(Recorded data)
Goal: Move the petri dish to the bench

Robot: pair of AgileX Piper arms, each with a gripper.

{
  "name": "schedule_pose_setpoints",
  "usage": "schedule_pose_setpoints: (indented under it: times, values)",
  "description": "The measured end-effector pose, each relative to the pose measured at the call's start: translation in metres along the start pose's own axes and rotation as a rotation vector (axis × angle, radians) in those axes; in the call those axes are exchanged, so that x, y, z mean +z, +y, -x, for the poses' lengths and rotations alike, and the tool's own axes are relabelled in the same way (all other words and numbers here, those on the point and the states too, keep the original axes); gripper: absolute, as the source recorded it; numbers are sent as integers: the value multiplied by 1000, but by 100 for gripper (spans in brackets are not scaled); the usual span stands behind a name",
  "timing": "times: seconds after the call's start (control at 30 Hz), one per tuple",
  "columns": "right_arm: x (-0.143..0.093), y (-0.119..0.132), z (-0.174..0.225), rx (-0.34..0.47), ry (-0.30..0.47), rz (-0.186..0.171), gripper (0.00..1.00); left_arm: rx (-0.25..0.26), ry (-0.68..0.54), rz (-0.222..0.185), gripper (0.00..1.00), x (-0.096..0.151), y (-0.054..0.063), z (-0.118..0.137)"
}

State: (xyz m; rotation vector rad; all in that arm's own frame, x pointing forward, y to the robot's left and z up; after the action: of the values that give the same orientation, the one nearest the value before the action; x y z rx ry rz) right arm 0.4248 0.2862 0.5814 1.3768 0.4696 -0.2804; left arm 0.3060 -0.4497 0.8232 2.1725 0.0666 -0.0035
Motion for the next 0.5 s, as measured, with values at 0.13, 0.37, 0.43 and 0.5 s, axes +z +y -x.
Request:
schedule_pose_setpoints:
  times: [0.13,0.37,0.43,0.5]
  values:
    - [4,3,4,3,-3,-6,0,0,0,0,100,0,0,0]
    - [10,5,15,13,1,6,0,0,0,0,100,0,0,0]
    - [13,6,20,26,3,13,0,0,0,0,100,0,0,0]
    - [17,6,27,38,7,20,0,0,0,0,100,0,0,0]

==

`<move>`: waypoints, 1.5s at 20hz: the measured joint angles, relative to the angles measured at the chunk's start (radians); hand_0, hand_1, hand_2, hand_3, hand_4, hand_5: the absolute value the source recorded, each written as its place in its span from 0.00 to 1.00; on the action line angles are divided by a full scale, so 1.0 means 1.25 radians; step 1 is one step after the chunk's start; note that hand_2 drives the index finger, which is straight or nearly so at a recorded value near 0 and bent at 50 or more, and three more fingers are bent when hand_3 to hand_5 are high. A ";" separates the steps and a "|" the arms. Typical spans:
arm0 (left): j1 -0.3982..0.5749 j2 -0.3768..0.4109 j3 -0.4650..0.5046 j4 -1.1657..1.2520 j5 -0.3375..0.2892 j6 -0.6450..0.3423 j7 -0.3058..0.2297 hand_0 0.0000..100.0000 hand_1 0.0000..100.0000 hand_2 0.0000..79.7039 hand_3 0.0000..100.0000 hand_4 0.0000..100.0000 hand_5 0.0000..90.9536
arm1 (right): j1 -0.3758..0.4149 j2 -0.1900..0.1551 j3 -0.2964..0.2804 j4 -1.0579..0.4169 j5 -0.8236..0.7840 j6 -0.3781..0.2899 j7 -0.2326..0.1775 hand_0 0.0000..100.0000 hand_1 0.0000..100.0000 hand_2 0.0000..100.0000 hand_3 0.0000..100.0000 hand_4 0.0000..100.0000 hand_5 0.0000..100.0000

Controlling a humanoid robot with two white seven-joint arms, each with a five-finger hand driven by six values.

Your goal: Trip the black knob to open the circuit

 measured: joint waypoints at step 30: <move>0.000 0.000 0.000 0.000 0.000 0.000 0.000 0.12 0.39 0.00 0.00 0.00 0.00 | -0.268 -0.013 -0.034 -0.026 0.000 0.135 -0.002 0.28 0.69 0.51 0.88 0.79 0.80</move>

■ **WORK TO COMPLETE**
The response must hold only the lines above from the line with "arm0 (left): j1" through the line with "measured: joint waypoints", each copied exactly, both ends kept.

■ **RESULT OF THE EXERCISE**
arm0 (left): j1 -0.3982..0.5749 j2 -0.3768..0.4109 j3 -0.4650..0.5046 j4 -1.1657..1.2520 j5 -0.3375..0.2892 j6 -0.6450..0.3423 j7 -0.3058..0.2297 hand_0 0.0000..100.0000 hand_1 0.0000..100.0000 hand_2 0.0000..79.7039 hand_3 0.0000..100.0000 hand_4 0.0000..100.0000 hand_5 0.0000..90.9536
arm1 (right): j1 -0.3758..0.4149 j2 -0.1900..0.1551 j3 -0.2964..0.2804 j4 -1.0579..0.4169 j5 -0.8236..0.7840 j6 -0.3781..0.2899 j7 -0.2326..0.1775 hand_0 0.0000..100.0000 hand_1 0.0000..100.0000 hand_2 0.0000..100.0000 hand_3 0.0000..100.0000 hand_4 0.0000..100.0000 hand_5 0.0000..100.0000

Controlling a humanoid robot with two white seven-joint arms, each with a five-finger hand driven by six values.

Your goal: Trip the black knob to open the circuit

 measured: joint waypoints at step 30: <move>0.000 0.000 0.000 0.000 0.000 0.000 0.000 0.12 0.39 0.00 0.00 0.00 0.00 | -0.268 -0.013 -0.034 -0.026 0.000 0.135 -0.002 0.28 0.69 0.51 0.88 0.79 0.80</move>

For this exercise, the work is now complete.